- PROBLEM DETAILS: Having read the material, return every line of it exactly.
**** INFORMATION PROVIDED
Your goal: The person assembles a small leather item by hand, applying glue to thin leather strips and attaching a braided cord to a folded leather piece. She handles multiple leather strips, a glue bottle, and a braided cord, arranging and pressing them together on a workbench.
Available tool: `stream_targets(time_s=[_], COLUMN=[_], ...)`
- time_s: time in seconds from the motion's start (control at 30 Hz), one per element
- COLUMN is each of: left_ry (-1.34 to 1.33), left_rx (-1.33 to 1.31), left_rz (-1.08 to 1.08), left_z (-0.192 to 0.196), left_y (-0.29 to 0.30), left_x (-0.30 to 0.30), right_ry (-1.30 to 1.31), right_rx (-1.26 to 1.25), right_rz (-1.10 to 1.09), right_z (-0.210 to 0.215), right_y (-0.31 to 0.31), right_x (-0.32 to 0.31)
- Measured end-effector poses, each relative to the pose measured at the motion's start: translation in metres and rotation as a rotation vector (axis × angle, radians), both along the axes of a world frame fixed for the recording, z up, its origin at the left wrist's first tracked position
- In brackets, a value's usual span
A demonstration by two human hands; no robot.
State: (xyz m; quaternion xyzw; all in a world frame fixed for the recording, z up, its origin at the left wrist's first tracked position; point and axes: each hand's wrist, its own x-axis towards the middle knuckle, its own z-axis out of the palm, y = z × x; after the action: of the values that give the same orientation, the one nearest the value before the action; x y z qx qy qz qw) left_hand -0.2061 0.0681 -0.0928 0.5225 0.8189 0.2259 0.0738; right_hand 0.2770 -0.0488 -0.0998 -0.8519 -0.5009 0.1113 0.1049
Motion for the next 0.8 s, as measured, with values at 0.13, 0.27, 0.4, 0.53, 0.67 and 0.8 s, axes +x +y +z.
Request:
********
- THE COMPLETED TASK:
Your goal: The person assembles a small leather item by hand, applying glue to thin leather strips and attaching a braided cord to a folded leather piece. She handles multiple leather strips, a glue bottle, and a braided cord, arranging and pressing them together on a workbench.
Available tool: `stream_targets(time_s=[_], COLUMN=[_], ...)`
- time_s: time in seconds from the motion's start (control at 30 Hz), one per element
- COLUMN is each of: left_ry (-1.34 to 1.33), left_rx (-1.33 to 1.31), left_rz (-1.08 to 1.08), left_z (-0.192 to 0.196), left_y (-0.29 to 0.30), left_x (-0.30 to 0.30), right_ry (-1.30 to 1.31), right_rx (-1.26 to 1.25), right_rz (-1.10 to 1.09), right_z (-0.210 to 0.215), right_y (-0.31 to 0.31), right_x (-0.32 to 0.31)
- Measured end-effector poses, each relative to the pose measured at the motion's start: translation in metres and rotation as a rotation vector (axis × angle, radians), both along the axes of a world frame fixed for the recording, z up, its origin at the left wrist's first tracked position
- In brackets, a value's usual span
A demonstration by two human hands; no robot.
State: (xyz m; quaternion xyzw; all in a world frame fixed for the recording, z up, its origin at the left wrist's first tracked position; point and axes: each hand's wrist, its own x-axis towards the middle knuckle, its own z-axis out of the palm, y = z × x; after the action: of the values that give the same orientation, the one nearest the value before the action; x y z qx qy qz qw) left_hand -0.2061 0.0681 -0.0928 0.5225 0.8189 0.2259 0.0738; right_hand 0.2770 -0.0488 -0.0998 -0.8519 -0.5009 0.1113 0.1049
Motion for the next 0.8 s, as measured, with values at 0.13, 0.27, 0.4, 0.53, 0.67 and 0.8 s, axes +x +y +z.
Request:

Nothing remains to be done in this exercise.